What is expected: Copy out each line below in which the string "water" appears.

[Records from a data collection]
—————
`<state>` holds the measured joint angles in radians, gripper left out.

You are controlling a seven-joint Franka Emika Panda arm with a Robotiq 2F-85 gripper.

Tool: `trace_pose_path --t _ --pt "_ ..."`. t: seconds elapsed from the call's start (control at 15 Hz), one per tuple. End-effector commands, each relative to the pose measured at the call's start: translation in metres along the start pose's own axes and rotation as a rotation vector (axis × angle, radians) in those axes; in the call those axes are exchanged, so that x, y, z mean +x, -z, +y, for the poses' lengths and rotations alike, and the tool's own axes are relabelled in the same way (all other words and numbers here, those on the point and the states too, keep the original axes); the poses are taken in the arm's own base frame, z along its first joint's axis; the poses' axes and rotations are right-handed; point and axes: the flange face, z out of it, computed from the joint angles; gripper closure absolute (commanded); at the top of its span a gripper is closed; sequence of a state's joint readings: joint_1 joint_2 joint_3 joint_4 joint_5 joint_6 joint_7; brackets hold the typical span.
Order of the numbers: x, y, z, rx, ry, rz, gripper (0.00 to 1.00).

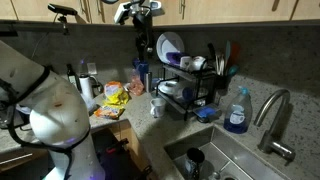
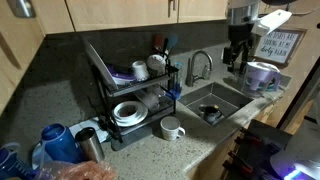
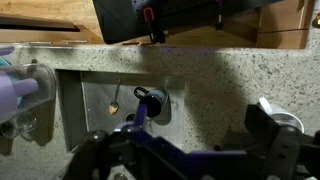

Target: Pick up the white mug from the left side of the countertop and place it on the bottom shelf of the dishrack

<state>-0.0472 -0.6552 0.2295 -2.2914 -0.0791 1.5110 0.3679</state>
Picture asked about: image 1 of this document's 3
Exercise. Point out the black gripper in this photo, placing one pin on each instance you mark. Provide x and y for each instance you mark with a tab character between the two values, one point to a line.
143	26

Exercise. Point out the plain white mug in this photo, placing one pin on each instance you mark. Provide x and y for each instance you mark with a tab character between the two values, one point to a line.
158	107

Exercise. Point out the white mug with dark print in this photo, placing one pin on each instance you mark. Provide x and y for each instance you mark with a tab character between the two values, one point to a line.
199	62

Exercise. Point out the black mug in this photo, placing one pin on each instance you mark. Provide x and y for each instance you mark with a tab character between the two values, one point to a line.
194	161

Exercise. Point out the black countertop appliance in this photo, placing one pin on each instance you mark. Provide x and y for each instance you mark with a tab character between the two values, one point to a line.
8	116

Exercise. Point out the blue container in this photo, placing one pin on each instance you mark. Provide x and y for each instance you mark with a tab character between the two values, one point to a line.
143	68

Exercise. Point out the steel tumbler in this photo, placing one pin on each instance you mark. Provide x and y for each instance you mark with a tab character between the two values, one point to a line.
148	82

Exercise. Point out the clear bag with pink snacks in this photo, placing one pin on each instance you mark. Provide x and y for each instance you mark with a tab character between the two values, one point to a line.
136	85

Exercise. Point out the purple bowl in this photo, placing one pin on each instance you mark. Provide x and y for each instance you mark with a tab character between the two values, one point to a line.
174	57

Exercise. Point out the white bowl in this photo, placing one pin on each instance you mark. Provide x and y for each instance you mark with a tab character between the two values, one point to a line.
167	87

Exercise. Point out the small white cup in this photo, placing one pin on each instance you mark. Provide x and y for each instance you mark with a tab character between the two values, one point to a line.
185	62

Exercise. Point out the yellow snack bag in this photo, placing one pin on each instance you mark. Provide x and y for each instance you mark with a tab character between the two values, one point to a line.
115	93

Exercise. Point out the white paper towel roll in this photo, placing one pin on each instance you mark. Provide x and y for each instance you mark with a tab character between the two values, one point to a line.
86	87

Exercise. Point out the orange snack bag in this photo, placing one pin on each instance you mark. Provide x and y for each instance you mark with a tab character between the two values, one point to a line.
109	111

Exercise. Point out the black spatula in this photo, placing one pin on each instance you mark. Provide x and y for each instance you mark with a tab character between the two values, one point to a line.
211	50

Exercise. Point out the dark glass bottle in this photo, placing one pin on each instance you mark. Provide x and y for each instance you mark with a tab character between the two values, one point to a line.
72	77

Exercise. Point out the wooden utensils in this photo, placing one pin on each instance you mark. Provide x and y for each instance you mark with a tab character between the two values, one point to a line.
220	64

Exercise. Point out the black utensil holder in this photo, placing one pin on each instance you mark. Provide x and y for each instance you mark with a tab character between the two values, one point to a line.
222	81

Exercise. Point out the teal spatula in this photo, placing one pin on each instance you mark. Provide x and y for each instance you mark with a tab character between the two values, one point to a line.
227	51

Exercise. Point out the blue sponge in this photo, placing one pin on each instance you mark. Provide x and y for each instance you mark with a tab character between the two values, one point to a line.
206	112

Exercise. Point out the open wooden cabinet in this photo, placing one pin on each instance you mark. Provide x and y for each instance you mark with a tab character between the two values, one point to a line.
128	143

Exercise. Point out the red spatula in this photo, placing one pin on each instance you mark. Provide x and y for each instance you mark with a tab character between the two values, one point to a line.
234	53

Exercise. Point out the dark sponge tray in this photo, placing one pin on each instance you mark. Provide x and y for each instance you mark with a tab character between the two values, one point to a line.
213	118

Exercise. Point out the blue dish soap bottle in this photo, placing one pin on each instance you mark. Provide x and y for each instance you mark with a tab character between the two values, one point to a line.
238	115

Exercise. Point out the stainless steel sink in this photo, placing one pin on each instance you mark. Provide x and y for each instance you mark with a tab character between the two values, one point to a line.
233	156

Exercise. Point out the metal spoon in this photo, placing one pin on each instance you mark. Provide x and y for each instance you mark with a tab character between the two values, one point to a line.
218	172

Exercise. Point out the steel curved faucet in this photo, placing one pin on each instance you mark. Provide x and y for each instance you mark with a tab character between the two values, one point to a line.
274	133

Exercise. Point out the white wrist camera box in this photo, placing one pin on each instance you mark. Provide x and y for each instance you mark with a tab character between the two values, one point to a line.
121	12

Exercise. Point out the white wall outlet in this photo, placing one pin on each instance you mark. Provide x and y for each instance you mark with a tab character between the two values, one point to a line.
92	68

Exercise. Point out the black camera on stand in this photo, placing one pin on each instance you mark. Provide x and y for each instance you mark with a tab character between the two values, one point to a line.
61	9

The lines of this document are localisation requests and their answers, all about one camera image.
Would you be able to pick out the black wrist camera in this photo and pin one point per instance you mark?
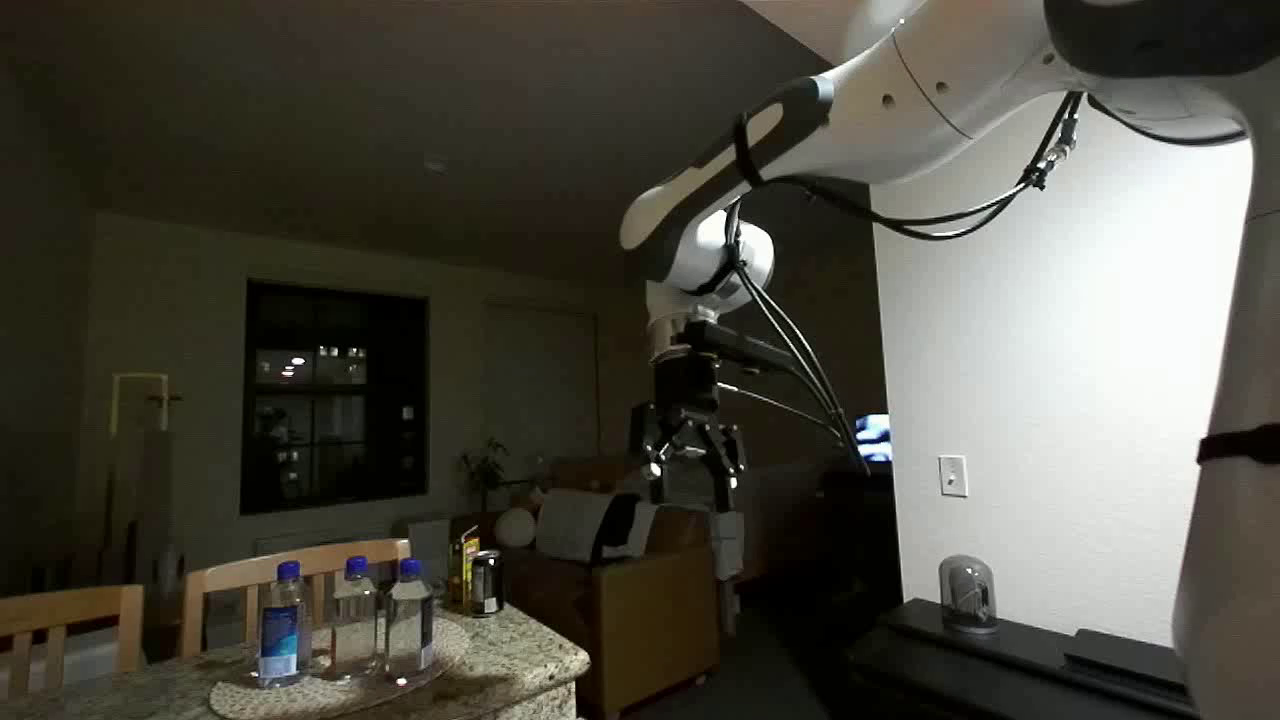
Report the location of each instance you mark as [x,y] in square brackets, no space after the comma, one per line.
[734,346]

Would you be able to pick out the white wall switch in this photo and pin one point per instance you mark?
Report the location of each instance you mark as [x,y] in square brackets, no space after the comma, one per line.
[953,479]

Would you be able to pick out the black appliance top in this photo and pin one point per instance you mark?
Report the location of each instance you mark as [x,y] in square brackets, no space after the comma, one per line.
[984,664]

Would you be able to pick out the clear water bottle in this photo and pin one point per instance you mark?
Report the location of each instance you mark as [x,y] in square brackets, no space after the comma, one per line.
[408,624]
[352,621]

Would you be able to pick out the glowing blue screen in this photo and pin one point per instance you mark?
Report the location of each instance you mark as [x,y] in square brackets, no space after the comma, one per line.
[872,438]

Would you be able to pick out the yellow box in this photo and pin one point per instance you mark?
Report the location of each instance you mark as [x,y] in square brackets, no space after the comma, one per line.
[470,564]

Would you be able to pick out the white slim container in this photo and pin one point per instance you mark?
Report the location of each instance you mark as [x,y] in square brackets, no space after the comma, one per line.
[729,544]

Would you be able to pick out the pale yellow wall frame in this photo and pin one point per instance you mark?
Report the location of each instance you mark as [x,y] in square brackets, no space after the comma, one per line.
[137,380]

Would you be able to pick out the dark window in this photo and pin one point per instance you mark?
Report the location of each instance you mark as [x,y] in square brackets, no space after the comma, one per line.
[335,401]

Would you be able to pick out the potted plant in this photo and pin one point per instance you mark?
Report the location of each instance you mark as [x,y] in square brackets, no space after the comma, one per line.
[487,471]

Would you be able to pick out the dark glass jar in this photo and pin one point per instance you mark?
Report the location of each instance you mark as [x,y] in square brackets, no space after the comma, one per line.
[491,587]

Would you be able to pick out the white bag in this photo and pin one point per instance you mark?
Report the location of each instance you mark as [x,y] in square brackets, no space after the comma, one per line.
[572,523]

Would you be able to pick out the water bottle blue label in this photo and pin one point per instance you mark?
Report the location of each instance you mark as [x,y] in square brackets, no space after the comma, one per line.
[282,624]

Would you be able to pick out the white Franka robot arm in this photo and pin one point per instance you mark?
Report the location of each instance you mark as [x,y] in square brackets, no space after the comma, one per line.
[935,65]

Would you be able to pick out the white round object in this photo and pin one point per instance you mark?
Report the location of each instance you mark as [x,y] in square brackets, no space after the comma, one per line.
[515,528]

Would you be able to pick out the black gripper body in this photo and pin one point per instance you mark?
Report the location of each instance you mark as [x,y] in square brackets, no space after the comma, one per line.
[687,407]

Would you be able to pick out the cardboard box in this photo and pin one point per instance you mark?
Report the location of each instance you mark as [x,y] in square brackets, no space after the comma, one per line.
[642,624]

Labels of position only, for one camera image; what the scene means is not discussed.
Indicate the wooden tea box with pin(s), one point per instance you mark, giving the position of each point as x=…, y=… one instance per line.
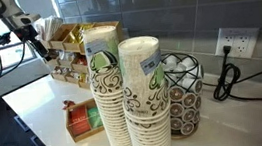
—————
Result of the exercise:
Would you be able to pick out the clear water bottle in this photo and pin one point per instance you mark?
Would you be able to pick out the water bottle blue label in this photo and pin one point per instance you mark?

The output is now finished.